The report highlights the increasing pleasure 3-12 month infants get from vocal play and song, and the emphasis on expressive play required from caregivers (not largely reliant on toys or other material resources) in order to foster the child's disposition to learn in company. At 9-24 months a growing vocabulary comes along with a repertoire of gestures, behaviours and imitations. Before they can use words, infants communicate interest and pleasure in what they are doing non-verbally and use imitation to negotiate interests and form relationships. They will respond to talk and action that aims to foster their natural sociability and concern for others. Very young children need a social environment rich in opportunities to develop language, symbolic coding and classifying, movement and engagement with music, rhyme and creativity.

Between 24 and 36 months young children need imaginative and inventive play and discovery in groups, alone and with interested adults. The report highlights that practitioners are the most important resource in out-of-home provision.

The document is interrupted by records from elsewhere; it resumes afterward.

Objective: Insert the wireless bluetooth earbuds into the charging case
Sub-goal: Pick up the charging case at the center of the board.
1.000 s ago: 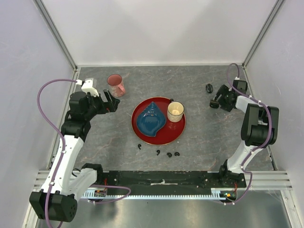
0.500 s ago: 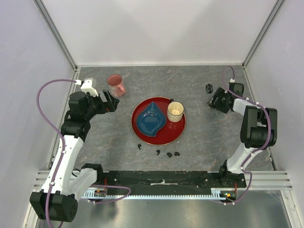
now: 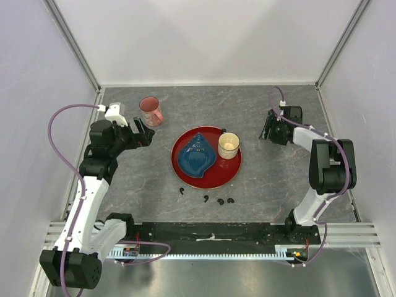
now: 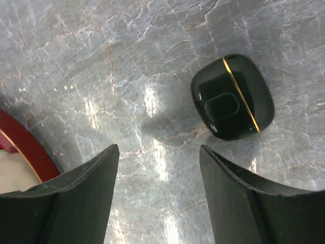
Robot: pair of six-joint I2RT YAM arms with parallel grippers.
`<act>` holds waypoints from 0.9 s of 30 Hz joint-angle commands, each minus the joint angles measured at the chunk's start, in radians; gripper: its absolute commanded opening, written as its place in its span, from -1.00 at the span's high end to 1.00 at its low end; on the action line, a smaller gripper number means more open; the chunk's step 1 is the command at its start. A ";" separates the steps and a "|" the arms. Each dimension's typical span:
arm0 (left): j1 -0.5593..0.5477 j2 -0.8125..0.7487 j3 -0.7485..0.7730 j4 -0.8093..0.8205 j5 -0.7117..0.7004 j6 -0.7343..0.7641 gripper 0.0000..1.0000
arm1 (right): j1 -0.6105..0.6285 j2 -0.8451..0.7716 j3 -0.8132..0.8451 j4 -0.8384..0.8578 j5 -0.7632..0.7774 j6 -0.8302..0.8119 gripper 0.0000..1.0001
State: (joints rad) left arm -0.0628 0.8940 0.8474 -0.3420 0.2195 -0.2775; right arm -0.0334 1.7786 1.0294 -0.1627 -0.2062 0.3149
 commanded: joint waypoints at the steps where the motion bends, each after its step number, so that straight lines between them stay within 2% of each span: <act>1: 0.006 -0.012 0.001 0.032 0.014 -0.028 -0.98 | 0.013 -0.120 0.006 0.007 0.088 -0.123 -0.44; 6: 0.009 -0.007 0.004 0.034 0.023 -0.029 -0.98 | 0.027 -0.171 -0.020 0.038 0.287 -0.215 -0.50; 14: 0.011 -0.009 0.001 0.032 0.020 -0.029 -0.97 | 0.027 -0.058 0.046 0.061 0.151 -0.347 -0.45; 19: 0.011 -0.007 0.001 0.034 0.024 -0.029 -0.97 | 0.026 -0.015 0.084 0.023 0.166 -0.418 -0.44; 27: 0.011 -0.012 0.001 0.032 0.015 -0.028 -0.98 | 0.026 0.036 0.116 0.020 0.224 -0.442 -0.46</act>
State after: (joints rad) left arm -0.0601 0.8940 0.8471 -0.3420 0.2199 -0.2798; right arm -0.0086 1.7794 1.0931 -0.1513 -0.0223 -0.0891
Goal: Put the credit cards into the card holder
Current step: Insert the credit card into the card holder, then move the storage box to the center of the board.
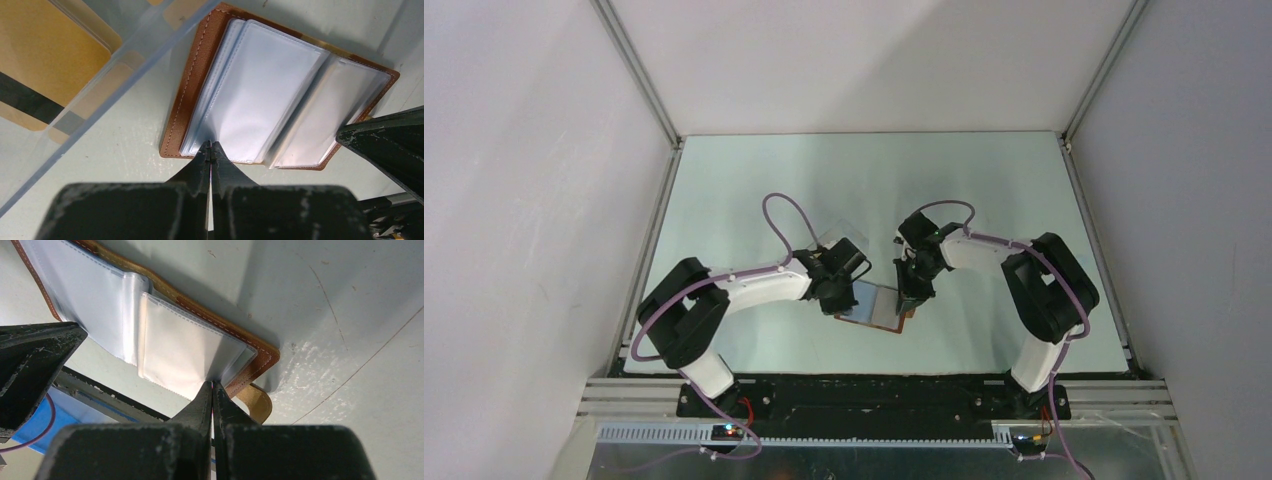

Meeting the needs of children from birth to three: research evidence and implications for out-of-home provision, by Christine Stephen (University of Stirling), Aline-Wendy Dunlop (University of Strathclyde) and Colwyn Trevarthen (University of Edinburgh).

Visit www.scotland.gov.uk/insight/


Sure Start Language Measure

Sure Start Language Measure - The First Implementation (September 2002), by Frances Harris, Department of Language and Communication Science, City University.

This summary presents an overview of the national baseline results which were collected from Sure Start local programmes during November/December 2001. It includes feedback on the use of the SSLM, with plans for future development and implementation.

Download the summary


Reading and Early Literacy - US research paper

Reading and Early Literacy is one of a series of reports designed to support the implementation of Proposition 10: The California Children and Families Act. It takes as its basis that "success in school and life in today's society is more dependent upon literacy skills than ever before".

The paper provides practical evidence-based guidelines for considering strategies to promote children's development relevant to emergent literacy from birth to 5 years of age. It summarises the findings and recommendations of the Committee on the Prevention of Reading Difficulties in Young Children, and discusses examples of systems and programmes that may serve as models for promoting early literacy.

Finally, the paper provides guidelines for best practices and policy in the area, and makes recommendations for developing services to enhance early literacy programmes.

M. Regalado, C. Goldenberg and E. Appel, Building Community Systems for Young Children: Reading and Early Literacy, in N. Halfon, E. Shulman and M. Hochstein, eds., Building Community Systems for Young Children, UCLA Center for Healthier Children, Families and Communities, 2001.